*** Begin section ***

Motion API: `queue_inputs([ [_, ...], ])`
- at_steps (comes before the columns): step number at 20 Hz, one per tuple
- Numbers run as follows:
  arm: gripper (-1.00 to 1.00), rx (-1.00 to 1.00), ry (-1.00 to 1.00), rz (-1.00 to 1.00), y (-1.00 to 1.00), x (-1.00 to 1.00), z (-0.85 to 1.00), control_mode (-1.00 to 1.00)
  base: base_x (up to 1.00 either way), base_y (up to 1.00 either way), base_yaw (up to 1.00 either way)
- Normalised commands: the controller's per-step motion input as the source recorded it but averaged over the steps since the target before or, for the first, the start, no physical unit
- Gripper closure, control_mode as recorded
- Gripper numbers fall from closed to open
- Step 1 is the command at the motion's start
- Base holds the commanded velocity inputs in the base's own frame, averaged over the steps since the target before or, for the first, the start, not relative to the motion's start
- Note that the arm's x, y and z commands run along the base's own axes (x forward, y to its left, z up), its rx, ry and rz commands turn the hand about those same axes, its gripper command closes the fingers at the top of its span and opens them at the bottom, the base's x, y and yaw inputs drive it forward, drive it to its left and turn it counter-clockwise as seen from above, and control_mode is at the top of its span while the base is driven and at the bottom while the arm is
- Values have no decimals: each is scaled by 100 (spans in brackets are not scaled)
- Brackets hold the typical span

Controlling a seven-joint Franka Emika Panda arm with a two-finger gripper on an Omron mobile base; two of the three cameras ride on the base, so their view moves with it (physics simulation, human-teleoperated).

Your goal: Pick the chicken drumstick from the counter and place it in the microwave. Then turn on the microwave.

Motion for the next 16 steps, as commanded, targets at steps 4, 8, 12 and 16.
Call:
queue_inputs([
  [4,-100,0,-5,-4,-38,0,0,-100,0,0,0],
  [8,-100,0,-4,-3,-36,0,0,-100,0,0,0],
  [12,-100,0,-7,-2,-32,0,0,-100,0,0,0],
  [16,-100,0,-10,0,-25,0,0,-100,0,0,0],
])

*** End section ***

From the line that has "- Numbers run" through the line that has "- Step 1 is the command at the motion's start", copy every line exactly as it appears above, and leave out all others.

**PROBLEM SOLUTION**
- Numbers run as follows:
  arm: gripper (-1.00 to 1.00), rx (-1.00 to 1.00), ry (-1.00 to 1.00), rz (-1.00 to 1.00), y (-1.00 to 1.00), x (-1.00 to 1.00), z (-0.85 to 1.00), control_mode (-1.00 to 1.00)
  base: base_x (up to 1.00 either way), base_y (up to 1.00 either way), base_yaw (up to 1.00 either way)
- Normalised commands: the controller's per-step motion input as the source recorded it but averaged over the steps since the target before or, for the first, the start, no physical unit
- Gripper closure, control_mode as recorded
- Gripper numbers fall from closed to open
- Step 1 is the command at the motion's start

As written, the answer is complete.